Putting things in perspective

 

October 6, 1980

 

This is the next to last page in this hard covered book I actually started on April 28, 1978 as a collection of poetry dedicated to the daughter I hadn’t seen then in more than a year, and haven’t seen since. On April 4, 1980, I started to use this as a formal journal – something I had done prior to that only informally, and often in an assortment of loose leaf notebooks. I started a regular daily journal for two classes with Dr. Mollenkott, getting me into the habit, although I also keep a fiction journal of potential story ideas that I started in 1978 when I decided I wanted to pursue a career in writing – none of those pieces appear in this book or as personal journals. I did a number of rock and roll journals, but none of those appear here either.
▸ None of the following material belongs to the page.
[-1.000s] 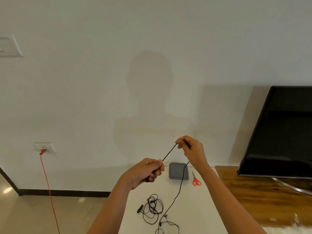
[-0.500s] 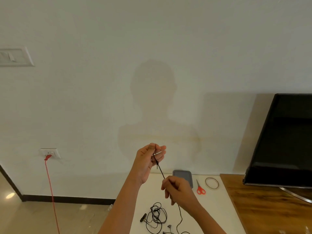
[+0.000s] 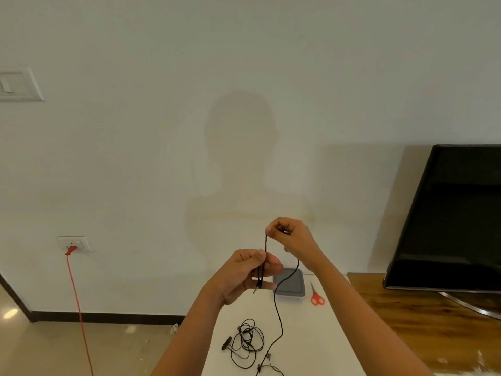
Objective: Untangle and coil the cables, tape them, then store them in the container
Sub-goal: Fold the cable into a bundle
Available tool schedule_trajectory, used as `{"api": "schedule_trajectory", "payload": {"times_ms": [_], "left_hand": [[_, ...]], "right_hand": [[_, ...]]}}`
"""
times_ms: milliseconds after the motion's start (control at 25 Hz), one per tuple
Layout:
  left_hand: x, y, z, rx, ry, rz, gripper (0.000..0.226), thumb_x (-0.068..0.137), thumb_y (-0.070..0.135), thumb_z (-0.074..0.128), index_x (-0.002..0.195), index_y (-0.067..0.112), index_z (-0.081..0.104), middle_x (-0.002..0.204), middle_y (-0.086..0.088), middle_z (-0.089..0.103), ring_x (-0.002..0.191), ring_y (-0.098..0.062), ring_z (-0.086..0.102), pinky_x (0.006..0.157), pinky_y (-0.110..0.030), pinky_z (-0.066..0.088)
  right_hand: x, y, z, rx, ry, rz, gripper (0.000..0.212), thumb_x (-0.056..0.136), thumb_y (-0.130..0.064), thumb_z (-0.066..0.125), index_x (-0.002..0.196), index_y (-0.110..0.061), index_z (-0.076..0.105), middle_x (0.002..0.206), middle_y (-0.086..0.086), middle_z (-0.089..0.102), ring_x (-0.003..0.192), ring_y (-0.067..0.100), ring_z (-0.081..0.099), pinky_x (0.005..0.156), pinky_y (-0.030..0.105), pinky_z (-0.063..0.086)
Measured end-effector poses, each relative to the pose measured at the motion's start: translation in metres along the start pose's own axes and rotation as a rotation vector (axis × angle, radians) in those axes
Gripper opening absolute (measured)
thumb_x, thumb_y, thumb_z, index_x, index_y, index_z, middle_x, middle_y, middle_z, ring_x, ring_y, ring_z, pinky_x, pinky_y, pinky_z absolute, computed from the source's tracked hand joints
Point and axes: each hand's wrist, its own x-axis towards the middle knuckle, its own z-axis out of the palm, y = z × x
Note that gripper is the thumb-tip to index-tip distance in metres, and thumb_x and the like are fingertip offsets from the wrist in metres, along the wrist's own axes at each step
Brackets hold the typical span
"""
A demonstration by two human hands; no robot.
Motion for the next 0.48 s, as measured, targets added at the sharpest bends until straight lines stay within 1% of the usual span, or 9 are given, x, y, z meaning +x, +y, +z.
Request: {"api": "schedule_trajectory", "payload": {"times_ms": [80,160,200,240,320,360,400,480], "left_hand": [[0.000,0.005,0.003,-0.108,-0.008,0.046,0.034,0.097,0.022,0.044,0.087,0.006,0.072,0.098,-0.021,0.072,0.108,-0.033,0.066,0.087,-0.058,0.052],[0.004,0.009,0.002,-0.224,0.041,0.089,0.030,0.091,0.024,0.049,0.084,0.005,0.072,0.102,-0.021,0.072,0.108,-0.032,0.066,0.085,-0.059,0.052],[0.007,0.010,0.000,-0.274,0.073,0.103,0.029,0.089,0.024,0.050,0.084,0.004,0.071,0.106,-0.021,0.071,0.109,-0.031,0.065,0.085,-0.058,0.052],[0.009,0.010,-0.004,-0.302,0.107,0.115,0.028,0.088,0.025,0.051,0.085,0.004,0.070,0.109,-0.021,0.070,0.111,-0.031,0.065,0.086,-0.057,0.053],[0.015,0.006,-0.014,-0.264,0.172,0.130,0.027,0.092,0.024,0.050,0.090,0.005,0.069,0.115,-0.017,0.069,0.116,-0.028,0.062,0.092,-0.054,0.052],[0.017,0.002,-0.018,-0.205,0.200,0.125,0.027,0.095,0.022,0.047,0.092,0.006,0.069,0.116,-0.014,0.070,0.118,-0.026,0.060,0.095,-0.053,0.050],[0.018,-0.003,-0.020,-0.135,0.224,0.113,0.027,0.098,0.020,0.046,0.094,0.007,0.069,0.116,-0.011,0.070,0.120,-0.023,0.059,0.097,-0.050,0.049],[0.019,-0.011,-0.021,-0.010,0.237,0.068,0.027,0.099,0.018,0.046,0.098,0.007,0.070,0.115,-0.008,0.071,0.120,-0.018,0.059,0.096,-0.044,0.049]], "right_hand": [[-0.001,0.023,0.008,0.115,-0.044,0.115,0.018,0.087,-0.026,0.065,0.079,-0.010,0.070,0.059,-0.001,0.054,0.047,0.007,0.043,0.042,0.017,0.036],[-0.019,0.041,0.024,0.234,-0.065,0.233,0.021,0.093,-0.016,0.056,0.078,-0.008,0.068,0.056,0.001,0.049,0.045,0.011,0.038,0.041,0.019,0.035],[-0.033,0.047,0.033,0.249,-0.084,0.272,0.025,0.095,-0.016,0.053,0.076,-0.009,0.068,0.055,0.001,0.049,0.044,0.010,0.039,0.042,0.020,0.038],[-0.049,0.051,0.040,0.247,-0.111,0.297,0.028,0.096,-0.021,0.052,0.075,-0.010,0.068,0.055,0.001,0.050,0.043,0.009,0.041,0.045,0.022,0.044],[-0.079,0.052,0.050,0.232,-0.174,0.316,0.033,0.095,-0.032,0.054,0.075,-0.010,0.067,0.053,0.000,0.053,0.043,0.010,0.047,0.056,0.032,0.056],[-0.089,0.050,0.050,0.212,-0.189,0.313,0.033,0.094,-0.033,0.054,0.075,-0.009,0.067,0.054,0.001,0.055,0.044,0.011,0.049,0.062,0.037,0.059],[-0.093,0.044,0.048,0.182,-0.186,0.305,0.031,0.094,-0.030,0.055,0.076,-0.009,0.068,0.055,0.002,0.056,0.045,0.012,0.051,0.065,0.040,0.060],[-0.091,0.027,0.037,0.120,-0.158,0.285,0.024,0.092,-0.022,0.057,0.075,-0.009,0.068,0.056,0.002,0.059,0.045,0.012,0.054,0.064,0.038,0.060]]}}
I don’t regret the change from poetry to journal, only that my daughter will not likely ever read either, and I wonder just how they are and where they went. I’m told they ended up in Portland, Oregon. But like this journal, situations change and she and my ex-wife could be anywhere at this point. I may never see either of them again.
My return to
Boulder, Colorado with my current girlfriend is still up in the air, possible, but not probable. Since I once ran there in pursuit of my ex-wife, the vague idea that I might see her and my child there again nags at me, especially when I lean towards not going.

Back then, I hated New Jersey and wanted to escape it and the dismal destiny life with my family seemed to have planned for me. My ex-wife (Louise) and I broke up after our coming back for a number of reasons, not least was the dismal life I had inherited, a job, then no job, and apartment we could not afford, and this sense that we no longer belonged together, and that she already had visions of a life elsewhere without me – something that appears to be repeating itself now, but without as much to lose.

Back then, Louise had more to gain by going; now my girlfriend does as well.

And I have more to lose by following after her, though I ache to.

I regret some things in my life, but never enough to do them over, what is done is done.

But I am no longer the tender near 20 kid I was when I started that first journey west, if not wiser now, then at least wise enough to learn from my mistakes, and that leaving a life I have just started to rebuild is a mistake unless I have a clear life I can build on the far side. The first time around, I had no plans for anything, and the same seems to be true this time as well.

Perhaps writing it all down in books like this will help put it all into perspective for me.